AUTOBAHN
un ciclo di brevi atti unici di Neil LaBute
traduzione Marcello Cotugno e Gianluca Ficca
regia Alfonso Postiglione
con Anna Ammirati, Gianluca Musiu, Alessandro Balletta, Clara Bocchino, Emanuele D’Errico, Fortuna Liguori
scene Sara Palmieri
costumi Giuseppe Avallone
disegno luci Angelo Grieco
video Alessandro Papa
consulenza musicale Paolo Coletta
aiuto regia Serena Marziale
direttore di scena e macchinista Nicola Grimaudo
elettricista Carmine Pierri
sarta Francesca Colica
foto di scena Marco Ghidelli
realizzazione scene Alovisi Attrezzeria
fonica Gelato Equipment
trasporti Autotrasporti Criscuolo
in collaborazione con Accademia di Belle Arti di Napoli
Cattedra di Scenografia – Prof. Luigi Ferrigno
produzione Teatro Stabile di Napoli – Teatro Nazionale
Durata spettacolo: 1 ora e 30 minuti (spettacolo senza intervallo)
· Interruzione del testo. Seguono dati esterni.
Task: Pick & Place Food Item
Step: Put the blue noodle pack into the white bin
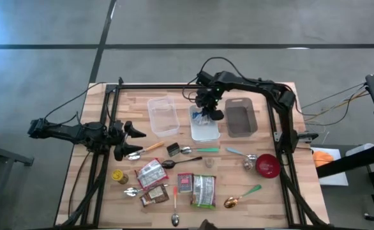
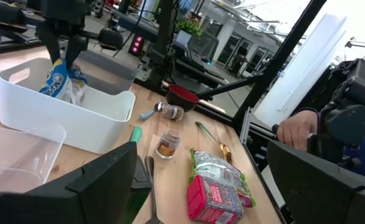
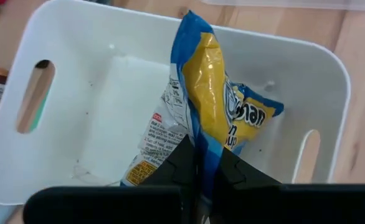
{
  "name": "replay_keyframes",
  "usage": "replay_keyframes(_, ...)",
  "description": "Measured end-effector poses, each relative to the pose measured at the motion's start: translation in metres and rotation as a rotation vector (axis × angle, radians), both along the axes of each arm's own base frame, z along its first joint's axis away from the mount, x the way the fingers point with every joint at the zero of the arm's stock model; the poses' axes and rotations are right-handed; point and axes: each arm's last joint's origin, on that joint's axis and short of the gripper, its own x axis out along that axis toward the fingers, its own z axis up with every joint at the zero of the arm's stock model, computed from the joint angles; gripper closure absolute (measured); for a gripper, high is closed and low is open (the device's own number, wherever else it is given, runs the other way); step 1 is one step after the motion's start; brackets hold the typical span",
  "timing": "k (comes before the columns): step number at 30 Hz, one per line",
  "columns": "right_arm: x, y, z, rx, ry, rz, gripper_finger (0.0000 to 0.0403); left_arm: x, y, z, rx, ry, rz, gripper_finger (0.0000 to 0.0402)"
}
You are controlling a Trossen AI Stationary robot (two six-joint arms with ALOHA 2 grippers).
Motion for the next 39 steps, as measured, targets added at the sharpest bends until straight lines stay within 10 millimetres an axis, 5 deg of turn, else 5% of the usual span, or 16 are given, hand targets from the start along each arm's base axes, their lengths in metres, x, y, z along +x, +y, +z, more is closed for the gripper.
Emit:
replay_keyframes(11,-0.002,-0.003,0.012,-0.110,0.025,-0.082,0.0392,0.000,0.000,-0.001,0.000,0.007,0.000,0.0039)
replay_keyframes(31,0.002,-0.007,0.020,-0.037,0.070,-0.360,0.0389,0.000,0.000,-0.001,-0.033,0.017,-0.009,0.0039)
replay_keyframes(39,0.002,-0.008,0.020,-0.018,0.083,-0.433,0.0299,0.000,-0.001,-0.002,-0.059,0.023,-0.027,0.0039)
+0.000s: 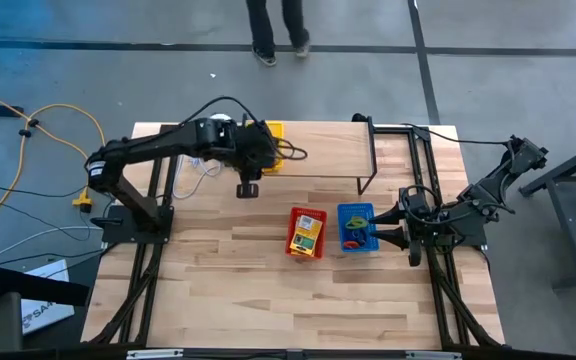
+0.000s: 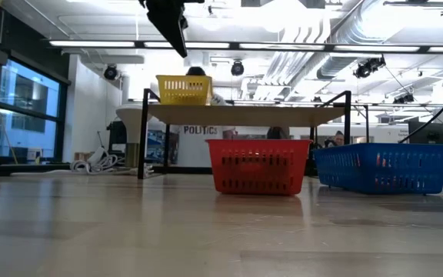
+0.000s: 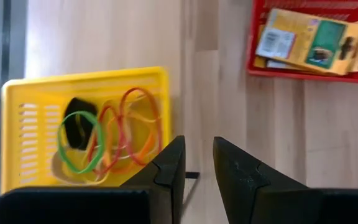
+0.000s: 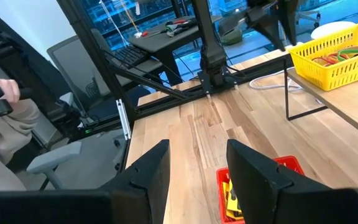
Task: Pick & Place Office Desk Supplies
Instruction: Put the red bin with the crayon boxes on the shelf
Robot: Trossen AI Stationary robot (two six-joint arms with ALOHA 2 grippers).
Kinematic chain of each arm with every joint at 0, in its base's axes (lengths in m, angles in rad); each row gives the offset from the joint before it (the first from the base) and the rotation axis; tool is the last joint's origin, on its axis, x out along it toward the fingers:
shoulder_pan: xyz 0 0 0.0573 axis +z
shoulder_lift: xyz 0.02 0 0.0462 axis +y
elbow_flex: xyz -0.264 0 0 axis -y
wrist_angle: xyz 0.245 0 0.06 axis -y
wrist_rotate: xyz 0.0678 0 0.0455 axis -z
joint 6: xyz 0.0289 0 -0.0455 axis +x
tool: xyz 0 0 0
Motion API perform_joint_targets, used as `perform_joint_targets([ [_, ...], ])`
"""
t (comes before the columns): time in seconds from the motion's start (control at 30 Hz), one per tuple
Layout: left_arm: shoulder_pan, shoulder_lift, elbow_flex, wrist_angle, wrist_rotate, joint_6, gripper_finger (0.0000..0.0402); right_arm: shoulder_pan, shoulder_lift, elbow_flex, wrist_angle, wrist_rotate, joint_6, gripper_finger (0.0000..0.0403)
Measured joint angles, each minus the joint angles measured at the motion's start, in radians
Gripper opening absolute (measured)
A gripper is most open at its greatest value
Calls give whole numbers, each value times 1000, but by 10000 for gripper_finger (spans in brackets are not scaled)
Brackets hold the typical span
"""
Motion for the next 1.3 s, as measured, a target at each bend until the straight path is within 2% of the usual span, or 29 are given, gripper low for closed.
perform_joint_targets([
  [0.47, -269, 4, 0, 1, -119, -166, 76, 0, 0, 0, 0, 0, 0, 146],
  [0.73, -412, 24, 0, 31, -128, -249, 76, 0, 0, 0, 0, 0, 0, 146],
  [1.3, -457, 118, -1, 121, -113, -256, 76, 0, 0, 0, -1, 0, 0, 146],
])
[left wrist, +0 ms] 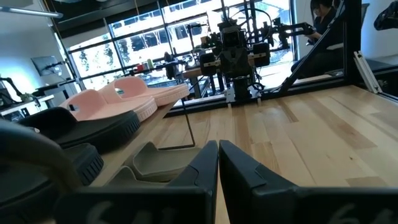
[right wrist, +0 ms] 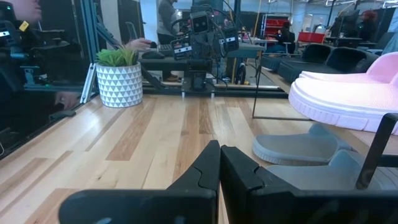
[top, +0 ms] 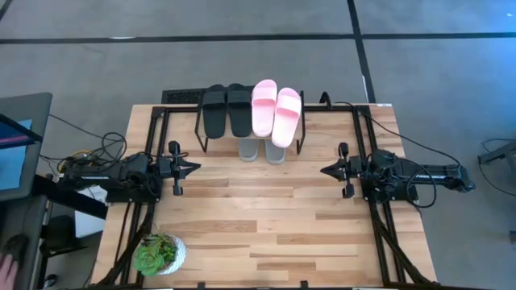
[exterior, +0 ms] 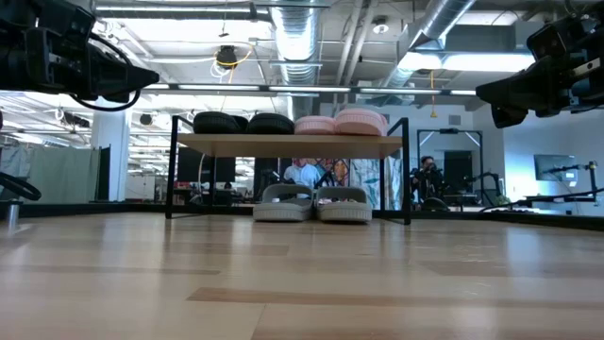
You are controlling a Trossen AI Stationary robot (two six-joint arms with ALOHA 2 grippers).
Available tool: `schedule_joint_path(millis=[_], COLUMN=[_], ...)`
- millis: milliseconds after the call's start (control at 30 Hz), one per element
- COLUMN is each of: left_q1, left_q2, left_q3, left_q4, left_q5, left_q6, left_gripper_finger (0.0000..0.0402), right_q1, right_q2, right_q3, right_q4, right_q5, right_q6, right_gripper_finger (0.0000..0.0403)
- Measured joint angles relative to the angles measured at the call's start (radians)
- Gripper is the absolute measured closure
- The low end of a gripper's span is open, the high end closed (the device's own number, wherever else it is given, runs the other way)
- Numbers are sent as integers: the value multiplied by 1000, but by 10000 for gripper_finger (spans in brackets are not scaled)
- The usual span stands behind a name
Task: Pick and place slides into the shelf
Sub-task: Return to Home Position
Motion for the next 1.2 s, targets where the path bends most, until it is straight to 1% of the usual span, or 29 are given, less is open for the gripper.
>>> schedule_joint_path(millis=[1200], left_q1=[0], left_q2=[0], left_q3=[0], left_q4=[0], left_q5=[0], left_q6=[-5], left_gripper_finger=[396], right_q1=[0], right_q2=[0], right_q3=[0], right_q4=[0], right_q5=[0], right_q6=[0], right_gripper_finger=[403])
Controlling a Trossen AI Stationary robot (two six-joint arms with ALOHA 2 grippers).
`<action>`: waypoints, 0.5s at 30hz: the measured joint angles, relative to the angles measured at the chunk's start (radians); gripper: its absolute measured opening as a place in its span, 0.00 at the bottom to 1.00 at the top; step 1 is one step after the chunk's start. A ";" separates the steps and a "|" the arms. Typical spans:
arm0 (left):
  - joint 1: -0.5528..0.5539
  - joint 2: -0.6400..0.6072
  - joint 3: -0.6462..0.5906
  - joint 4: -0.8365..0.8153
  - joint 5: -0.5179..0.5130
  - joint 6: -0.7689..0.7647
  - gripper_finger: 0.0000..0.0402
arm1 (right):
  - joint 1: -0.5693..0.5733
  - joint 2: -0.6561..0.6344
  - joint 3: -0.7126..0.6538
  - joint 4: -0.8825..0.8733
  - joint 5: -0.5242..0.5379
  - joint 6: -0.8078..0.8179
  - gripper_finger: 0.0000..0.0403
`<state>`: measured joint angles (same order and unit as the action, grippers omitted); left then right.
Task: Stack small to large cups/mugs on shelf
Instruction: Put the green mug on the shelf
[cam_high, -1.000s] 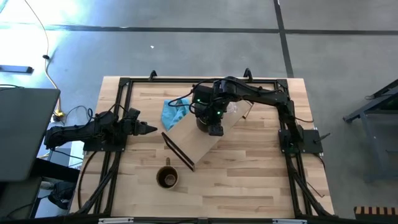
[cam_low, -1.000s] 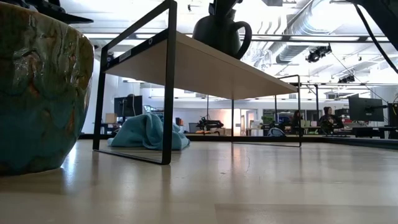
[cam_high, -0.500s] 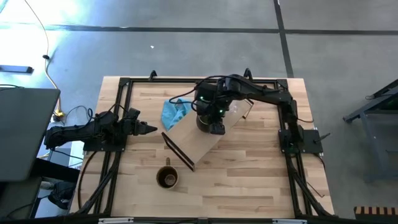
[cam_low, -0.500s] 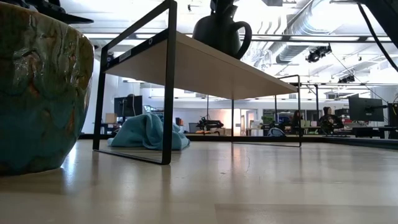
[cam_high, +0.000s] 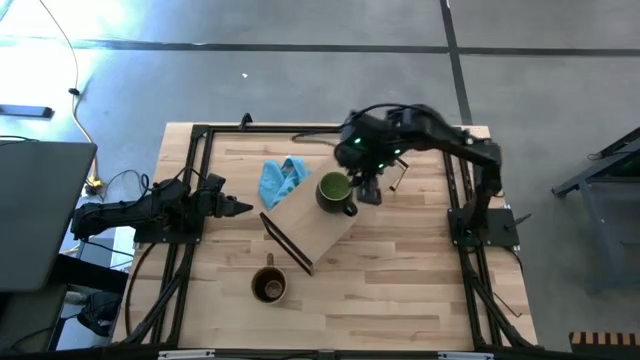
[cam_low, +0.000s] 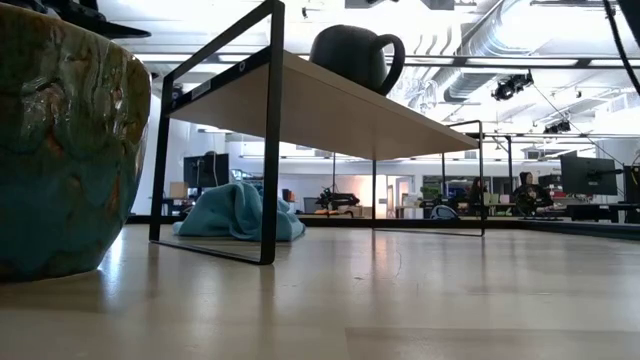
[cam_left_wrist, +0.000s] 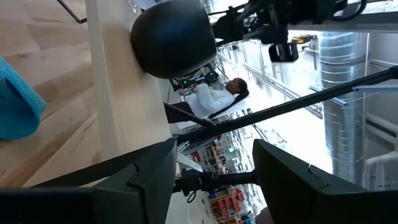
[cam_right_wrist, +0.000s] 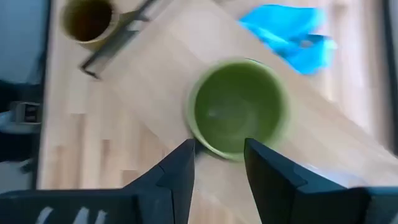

Autobahn (Autostrade, in tedesco) è un testo drammatico del 2003 – inedito per l’Italia – dell’autore americano Neil LaBute, composto da sette episodi, indipendenti narrativamente. Sette dialoghi ambientati interamente ed esclusivamente all’interno dell’abitacolo di una automobile. Nei vari episodi, l’autore mette i suoi personaggi di fronte alla necessità d’una verità da svelare, della richiesta della sincerità più assoluta, ma soprattutto di fronte all’incapacità, frequente, di avere le parole giuste per poterla esprimere, parole che possano trasmettere la reale essenza delle cose, senza pericolose ambiguità che lascino ombre nei rapporti interpersonali. Le parole hanno il sopravvento sulle emozioni che cercano di veicolare, le anticipano, le sorprendono, infine le tradiscono. Ciò che fanno strenuamente i personaggi di questi testi è caricare di troppa responsabilità le parole stesse. Le usano come alibi, come se la colpa di non esser chiari e limpidi, veri e sinceri fosse delle parole e non d’altro (o altri) scaricando inutilmente sulla relatività e im-parzialità del linguaggio tutta la paura di accettare la frammentata, mutevole, contraddittoria essenza dell’essere umano. Le parole come baluardi, argini possibili alla nostra liquida impetuosa identità. E l’autore, per mettere in parola i suoi personaggi, usa uno stile concreto e apparentemente minimale, che affidandosi alla prolissità del discorso riesce a scongiurare il rischio di un banale realismo, raggiungendo, in molti accenti, effetti di surreale comicità, a tratti involontaria. Teatro, insomma.